Quand survient cette situation, généralement, tout bascule, et souvent pour de bon. Tomber enceinte sur les bancs de l’école est un fléau qui prend aujourd’hui de l’ampleur, malgré les campagnes de sensibilisation sur l’utilisation des contraceptifs. Pourtant, Djanaba Amadou, aujourd’hui diplômée en sciences sociales et travaillant dans le développement local fait partie des rares jeunes filles à avoir pu se relever, non sans difficulté. Dans une interview émouvante, elle a accepté de nous parler de son parcours, sans tabous, offrant ainsi un bel exemple de résilience et de courage face à l’adversité.

Laabali : Pouvez-vous nous parler brièvement de vous et de votre enfance ?

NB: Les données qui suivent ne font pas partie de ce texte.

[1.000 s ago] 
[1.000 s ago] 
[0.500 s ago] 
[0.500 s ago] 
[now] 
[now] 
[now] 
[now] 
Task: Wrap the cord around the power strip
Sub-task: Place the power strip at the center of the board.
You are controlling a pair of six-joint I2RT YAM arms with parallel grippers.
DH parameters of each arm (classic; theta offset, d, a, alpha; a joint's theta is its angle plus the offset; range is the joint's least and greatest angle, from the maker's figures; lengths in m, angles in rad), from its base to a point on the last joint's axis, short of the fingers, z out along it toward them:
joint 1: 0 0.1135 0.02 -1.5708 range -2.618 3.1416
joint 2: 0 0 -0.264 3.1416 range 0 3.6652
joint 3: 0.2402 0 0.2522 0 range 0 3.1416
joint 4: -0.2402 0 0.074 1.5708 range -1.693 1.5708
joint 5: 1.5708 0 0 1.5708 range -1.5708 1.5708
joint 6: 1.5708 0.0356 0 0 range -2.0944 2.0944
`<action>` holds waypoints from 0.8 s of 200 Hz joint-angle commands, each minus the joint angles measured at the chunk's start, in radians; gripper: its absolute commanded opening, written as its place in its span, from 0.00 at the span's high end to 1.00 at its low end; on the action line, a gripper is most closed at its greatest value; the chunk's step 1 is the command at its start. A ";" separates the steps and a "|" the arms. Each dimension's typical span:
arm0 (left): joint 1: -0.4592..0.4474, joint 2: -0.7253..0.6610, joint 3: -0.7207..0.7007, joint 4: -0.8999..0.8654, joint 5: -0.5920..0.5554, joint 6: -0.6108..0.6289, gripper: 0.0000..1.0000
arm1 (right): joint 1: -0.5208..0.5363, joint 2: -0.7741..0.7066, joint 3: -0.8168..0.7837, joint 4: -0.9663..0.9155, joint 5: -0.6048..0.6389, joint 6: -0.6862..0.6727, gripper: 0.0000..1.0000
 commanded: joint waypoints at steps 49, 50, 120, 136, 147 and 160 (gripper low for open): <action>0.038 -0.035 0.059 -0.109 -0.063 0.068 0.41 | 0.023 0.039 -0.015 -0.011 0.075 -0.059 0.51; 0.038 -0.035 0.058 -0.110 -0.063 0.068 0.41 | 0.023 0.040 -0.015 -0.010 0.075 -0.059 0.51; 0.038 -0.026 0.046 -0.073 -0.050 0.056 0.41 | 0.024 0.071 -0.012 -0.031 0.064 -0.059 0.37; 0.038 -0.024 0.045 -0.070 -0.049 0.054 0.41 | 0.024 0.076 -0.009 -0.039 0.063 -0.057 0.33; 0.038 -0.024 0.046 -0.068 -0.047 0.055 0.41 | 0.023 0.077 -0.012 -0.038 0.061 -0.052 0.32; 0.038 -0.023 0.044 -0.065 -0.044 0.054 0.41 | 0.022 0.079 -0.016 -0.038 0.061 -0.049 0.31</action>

Je suis née à Namongou, dans le canton de Toaga, au sein d’une famille peulh. Mon père était un paysan pauvre mais déterminé. Contrairement à la plupart des filles Peulhs de ma famille, j’ai conduit des bœufs et travaillé dans les champs, que ce soit pendant les week-ends ou les vacances scolaires.

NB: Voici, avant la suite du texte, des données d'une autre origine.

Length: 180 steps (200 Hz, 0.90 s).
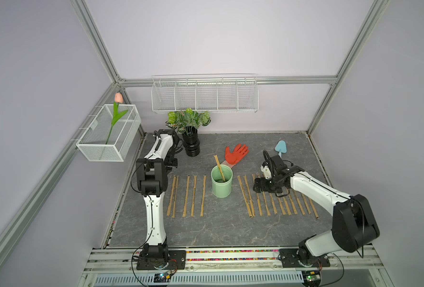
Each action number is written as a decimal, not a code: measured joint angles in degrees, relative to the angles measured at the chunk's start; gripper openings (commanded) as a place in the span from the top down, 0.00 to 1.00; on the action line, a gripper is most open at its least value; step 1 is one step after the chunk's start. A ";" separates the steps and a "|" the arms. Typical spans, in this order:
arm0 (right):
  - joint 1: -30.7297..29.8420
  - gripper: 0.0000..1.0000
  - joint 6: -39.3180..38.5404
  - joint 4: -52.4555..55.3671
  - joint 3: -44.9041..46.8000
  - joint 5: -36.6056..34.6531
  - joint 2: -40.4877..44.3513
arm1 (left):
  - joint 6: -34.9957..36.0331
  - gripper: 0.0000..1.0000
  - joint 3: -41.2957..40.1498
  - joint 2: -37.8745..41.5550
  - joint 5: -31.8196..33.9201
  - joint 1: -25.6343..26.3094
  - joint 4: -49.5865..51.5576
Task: Take the straws out of the storage container
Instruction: Place the straw at the center of the board.
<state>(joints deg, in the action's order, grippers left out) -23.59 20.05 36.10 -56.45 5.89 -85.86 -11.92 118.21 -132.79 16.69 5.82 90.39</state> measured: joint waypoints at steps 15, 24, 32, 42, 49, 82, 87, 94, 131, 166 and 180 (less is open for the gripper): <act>0.00 0.11 0.02 0.00 0.00 0.00 -0.07 | 0.00 0.87 0.00 -0.17 0.00 0.00 -0.13; 0.00 0.11 0.00 0.00 0.00 0.02 -0.20 | 0.02 0.87 0.00 -0.33 0.00 0.00 -0.22; 0.00 0.11 0.00 0.00 0.00 0.02 -0.35 | 0.02 0.86 0.00 -0.50 0.00 0.00 -0.35; 0.00 0.11 0.02 0.00 0.00 0.02 -0.50 | 0.02 0.86 0.00 -0.66 0.00 0.00 -0.42; 0.00 0.11 0.00 0.00 0.00 0.04 -0.52 | 0.02 0.86 0.00 -0.74 0.00 0.00 -0.44; 0.00 0.11 0.00 -0.02 0.00 0.17 -0.59 | 0.04 0.85 -0.04 -0.76 0.00 0.00 -0.66; 0.00 0.11 0.00 0.00 0.00 0.17 -0.63 | 0.04 0.85 -0.11 -0.76 0.00 0.00 -0.79; 0.00 0.11 0.00 0.00 0.00 0.17 -0.74 | 0.04 0.84 -0.15 -0.76 0.00 0.00 -0.92; 0.00 0.11 -0.20 0.00 -0.02 0.20 -1.36 | 0.07 0.84 -0.52 -0.76 0.00 0.00 -1.38; 0.00 0.11 -0.22 0.00 -0.02 0.20 -1.38 | -0.04 0.84 -0.94 -0.15 -0.28 0.02 -1.73; 0.00 0.11 -0.20 0.00 -0.02 0.17 -1.36 | -0.07 0.83 -1.36 1.46 -0.98 0.15 -2.14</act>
<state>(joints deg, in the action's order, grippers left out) -23.59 19.86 36.10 -56.47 6.07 -87.22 -11.99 116.86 -131.33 15.70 5.98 88.25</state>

Laabali : Avant que votre vie ne bascule au lycée, quels étaient vos rêves et projets d’avenir ?

Avant de tomber enceinte, j’avais des rêves et des projets d’avenir bien définis. J’aspirais à faire de longues études pour devenir journaliste ou faire la communication sociale. C’était plus qu’un vœu puisque je tenais beaucoup à ne pas trahir mes parents, Ce sont ces rêves qui m’ont poussé à trouver un détour devant chaque obstacle. Je n’ai jamais baissé les bras, quelles que soient les épreuves.

Laabali : Comment décririez-vous votre environnement familial et social à l’époque ?

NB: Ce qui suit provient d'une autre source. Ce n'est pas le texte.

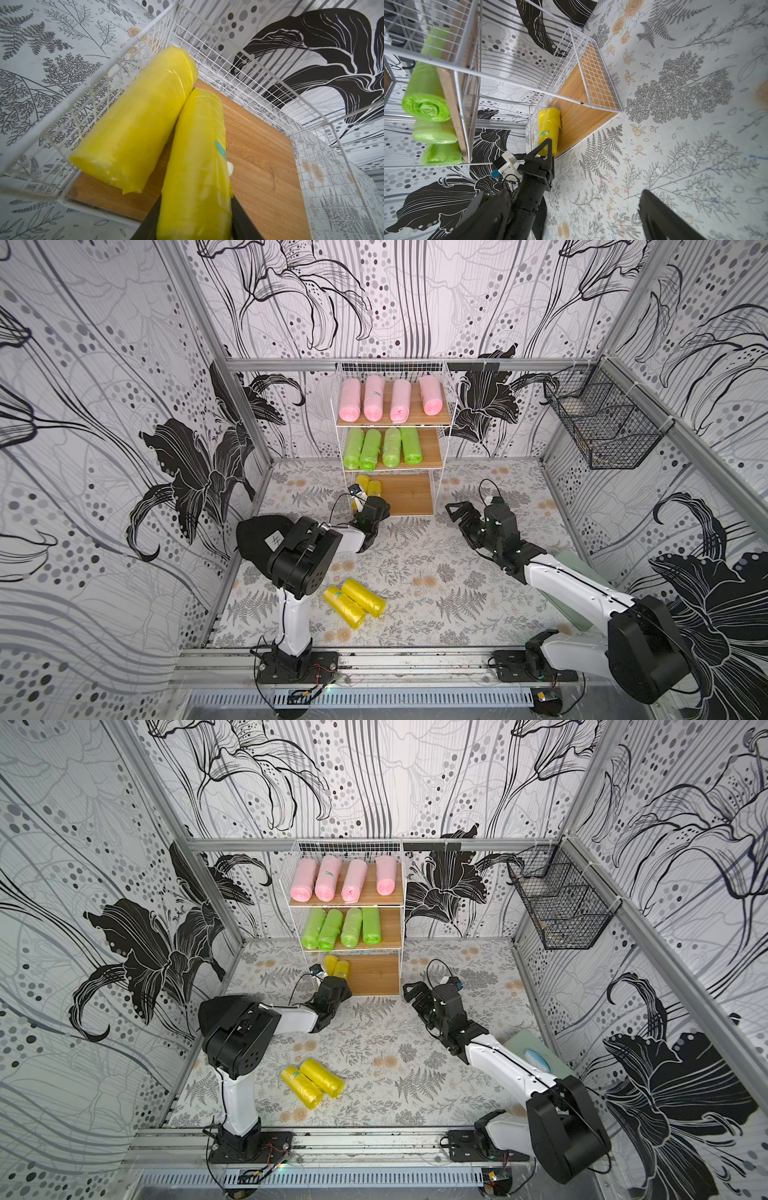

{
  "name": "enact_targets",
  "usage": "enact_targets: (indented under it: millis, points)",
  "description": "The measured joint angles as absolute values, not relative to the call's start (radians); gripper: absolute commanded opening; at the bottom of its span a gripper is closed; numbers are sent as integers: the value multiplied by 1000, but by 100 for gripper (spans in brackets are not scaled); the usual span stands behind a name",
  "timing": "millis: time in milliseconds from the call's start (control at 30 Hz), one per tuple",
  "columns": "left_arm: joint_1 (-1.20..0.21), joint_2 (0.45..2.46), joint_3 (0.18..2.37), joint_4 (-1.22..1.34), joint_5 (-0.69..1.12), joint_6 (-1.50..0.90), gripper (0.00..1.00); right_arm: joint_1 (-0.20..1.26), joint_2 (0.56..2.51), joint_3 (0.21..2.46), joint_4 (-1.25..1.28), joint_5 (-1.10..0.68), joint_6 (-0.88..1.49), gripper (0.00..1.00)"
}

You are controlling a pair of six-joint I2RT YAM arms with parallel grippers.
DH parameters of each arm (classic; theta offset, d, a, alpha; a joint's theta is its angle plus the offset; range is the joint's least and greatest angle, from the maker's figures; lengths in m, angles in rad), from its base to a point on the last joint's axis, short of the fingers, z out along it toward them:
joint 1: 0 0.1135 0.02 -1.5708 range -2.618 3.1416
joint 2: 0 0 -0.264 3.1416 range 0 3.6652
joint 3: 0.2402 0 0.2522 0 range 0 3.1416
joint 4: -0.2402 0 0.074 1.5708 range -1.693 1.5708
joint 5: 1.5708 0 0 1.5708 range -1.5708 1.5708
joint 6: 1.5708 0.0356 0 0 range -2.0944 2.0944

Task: Sort the rolls of trash bags by color and place them on the shelf
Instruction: Place the roll of trash bags on the shelf.

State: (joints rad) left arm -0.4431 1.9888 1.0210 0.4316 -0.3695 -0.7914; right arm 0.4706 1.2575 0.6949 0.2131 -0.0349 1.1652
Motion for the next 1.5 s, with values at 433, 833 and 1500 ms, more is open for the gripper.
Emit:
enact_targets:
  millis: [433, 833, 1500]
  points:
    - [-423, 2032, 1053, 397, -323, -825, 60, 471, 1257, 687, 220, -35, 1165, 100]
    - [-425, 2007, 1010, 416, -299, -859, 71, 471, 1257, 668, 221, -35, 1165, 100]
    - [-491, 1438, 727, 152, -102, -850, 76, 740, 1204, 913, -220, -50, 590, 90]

La vie était difficile, mais nous faisions de notre mieux pour nous en sortir. Il me suffisait qu’on m’achète des sandales à 200 FCFA, qu’on paie ma scolarité, et que je dispose de ma vieille robe kaki pour me sentir prête à affronter une année scolaire entière.

Bien que nous ayons toujours eu de quoi manger, la nourriture était loin d’être abondante ou variée. J’ai vécu une grande partie de ma jeunesse, entre 5 et 15 ans, loin de mes parents, sous la garde de mon arrière-grand-mère. Même si nous partagions la même maison, je ressentais un vide. J’ai manqué d’affection de la part de mes parents
Dans ma propre famille, on me traitait souvent de folle. Peu importe la situation, j’étais systématiquement désignée comme fautive.

Laabali : Que s’est-il passé lorsque vous avez découvert que vous étiez enceinte en classe de première ?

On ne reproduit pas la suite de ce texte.